Science & Environmental Health Network
- Founded: 1994
- Type: Scientific
- Focus: Protecting against the misuse of science in environmental and public health arenas, as well as advocacy of the Precautionary Principle.
- Location: Virtual organization;
- Region served: International
- Key people: Carolyn Raffensperger, Ted Schettler, Nancy Myers, Katie Silberman, Sherri Seidmon, Joseph H. Guth

= Science & Environmental Health Network =

The Science & Environmental Health Network (SEHN) is a non-profit organization founded in 1994. Its principal aim is to use law and best practices to combat cumulative impacts, especially in matters relating to public health and the environment. It is also a keen advocate of the Precautionary Principle, releasing a number of guidelines regarding how this principle should be actioned by governments and organizations.

==SEHN's Mission and Values==

SEHN concentrates its efforts in the application of science to help with public health and environmental issues, with a particular focus on ensuring that scientific practices are safe and will not cause harm to the environment or people in general. Their mission is to:
- Encourage science to be used in the public interest and in the interest of the environment, as well as encourage the accurate interpretation of scientific information.
- Identify information, logic and concepts that could provide significant change in the world.
- Assist governments, communities and organizations with the implementation of policies from a scientific viewpoint.

==History==

SEHN was formed in 1994 by a number of different environmental organizations from North America, including:
- Environmental Research Foundation
- Environmental Defense Fund
- OMB Watch

All of the organizations involved in the formation of SEHN were concerned with the way science was being used in the realms of public health and the environment, noticing that the application of new scientific principles was often more harmful than beneficial. In 1999, SEHN was granted the status of a 501(c) organization.

==Notable Projects==

===Cumulative Impacts===

The Cumulative Impacts project was launched by SEHN in collaboration with the Collaborative on Health and the Environment. It is designed to reduce the effect of cumulative impact on:
- Ecosystems
- Communities
- Human Health

Cumulative Impact refers to the myriad of different factors that can adversely affect one of the above three categories, such as exposure to toxic substances, nutrition and infectious diseases, among many others. The group works towards establishing best practices within science and on legal shifts, in the hope that these can be used to reduce the cumulative impact seen in many aspects of the world.

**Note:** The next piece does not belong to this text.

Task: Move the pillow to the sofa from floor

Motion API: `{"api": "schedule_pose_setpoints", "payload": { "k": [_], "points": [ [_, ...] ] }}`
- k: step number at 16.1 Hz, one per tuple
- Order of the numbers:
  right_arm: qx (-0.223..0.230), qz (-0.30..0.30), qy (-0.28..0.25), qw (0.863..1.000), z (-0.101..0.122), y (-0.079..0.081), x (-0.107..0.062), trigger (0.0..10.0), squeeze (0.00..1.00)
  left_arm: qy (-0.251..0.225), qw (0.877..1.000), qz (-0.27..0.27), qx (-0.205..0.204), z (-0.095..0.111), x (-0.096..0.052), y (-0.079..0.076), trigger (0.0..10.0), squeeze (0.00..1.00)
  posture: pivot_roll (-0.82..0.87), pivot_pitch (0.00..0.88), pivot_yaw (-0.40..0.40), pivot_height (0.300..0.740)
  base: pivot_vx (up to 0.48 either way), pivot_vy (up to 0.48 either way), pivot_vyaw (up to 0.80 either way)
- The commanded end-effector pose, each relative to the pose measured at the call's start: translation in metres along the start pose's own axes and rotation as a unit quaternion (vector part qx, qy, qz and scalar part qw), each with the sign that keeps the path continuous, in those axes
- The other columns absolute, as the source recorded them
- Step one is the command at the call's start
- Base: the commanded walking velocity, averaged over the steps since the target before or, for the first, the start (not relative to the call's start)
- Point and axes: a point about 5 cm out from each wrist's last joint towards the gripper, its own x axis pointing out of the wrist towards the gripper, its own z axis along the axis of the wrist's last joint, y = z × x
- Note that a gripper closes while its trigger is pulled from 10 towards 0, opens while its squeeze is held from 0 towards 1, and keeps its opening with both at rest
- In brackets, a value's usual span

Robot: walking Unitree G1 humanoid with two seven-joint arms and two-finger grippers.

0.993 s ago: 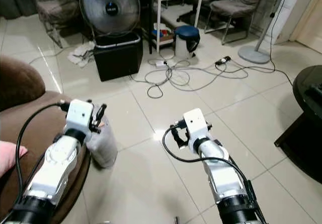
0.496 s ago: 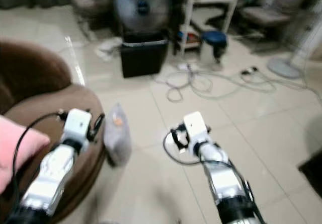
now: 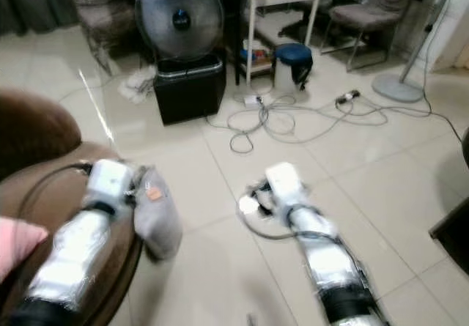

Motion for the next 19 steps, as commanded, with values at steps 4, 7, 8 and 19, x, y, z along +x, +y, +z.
{"api": "schedule_pose_setpoints", "payload": {
  "k": [4, 7, 8, 19],
  "points": [
    [-0.008, 0.012, -0.025, 1.000, 0.0110, 0.0076, 0.0054, 10.0, 0.00, 0.003, 1.000, 0.008, 0.015, -0.0016, -0.0025, 0.0119, 10.0, 0.00, 0.07, 0.000, -0.006, 0.740, 0.310, 0.000, 0.00],
    [-0.010, 0.014, -0.026, 1.000, 0.0102, 0.0080, 0.0054, 10.0, 0.00, 0.002, 1.000, 0.008, 0.014, -0.0018, -0.0025, 0.0118, 10.0, 0.00, 0.07, 0.000, -0.007, 0.740, 0.310, 0.000, 0.59],
    [-0.009, 0.013, -0.027, 1.000, 0.0100, 0.0079, 0.0055, 10.0, 0.00, 0.002, 1.000, 0.007, 0.014, -0.0018, -0.0026, 0.0116, 10.0, 0.00, 0.07, 0.000, -0.007, 0.740, 0.311, 0.000, 0.73],
    [-0.004, 0.007, -0.029, 1.000, 0.0087, 0.0088, 0.0064, 10.0, 0.00, 0.001, 1.000, 0.002, 0.019, -0.0009, -0.0014, 0.0138, 10.0, 0.00, 0.07, 0.000, 0.010, 0.740, 0.311, 0.000, 0.28]
  ]
}}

===Precautionary Principle===

SEHN is an active advocate of the Precautionary Principle, which advises that, when an action could have a negative effect on the public or environment, those taking the action should be expected to prove that the action is not harmful. SEHN played an active role in the promotion of this principle and Carolyn Raffensperger, executive director of SEHN, convened the Wingspread Conference on the Precautionary Principle in 1998, where the principle was defined.

Members of SEHN have also published a number of different essays on the Precautionary Principle, as well as released many statements responding to developments surrounding the principle.

===Women's Congress for Future Generations===

In 2012, along with Peaceful Uprising, SEHN sponsored the Women's Congress for Future Generations, a three-day gathering attended by over 100 people. The meeting was designed to highlight the role women have to play in the future of the world, especially environmental issues.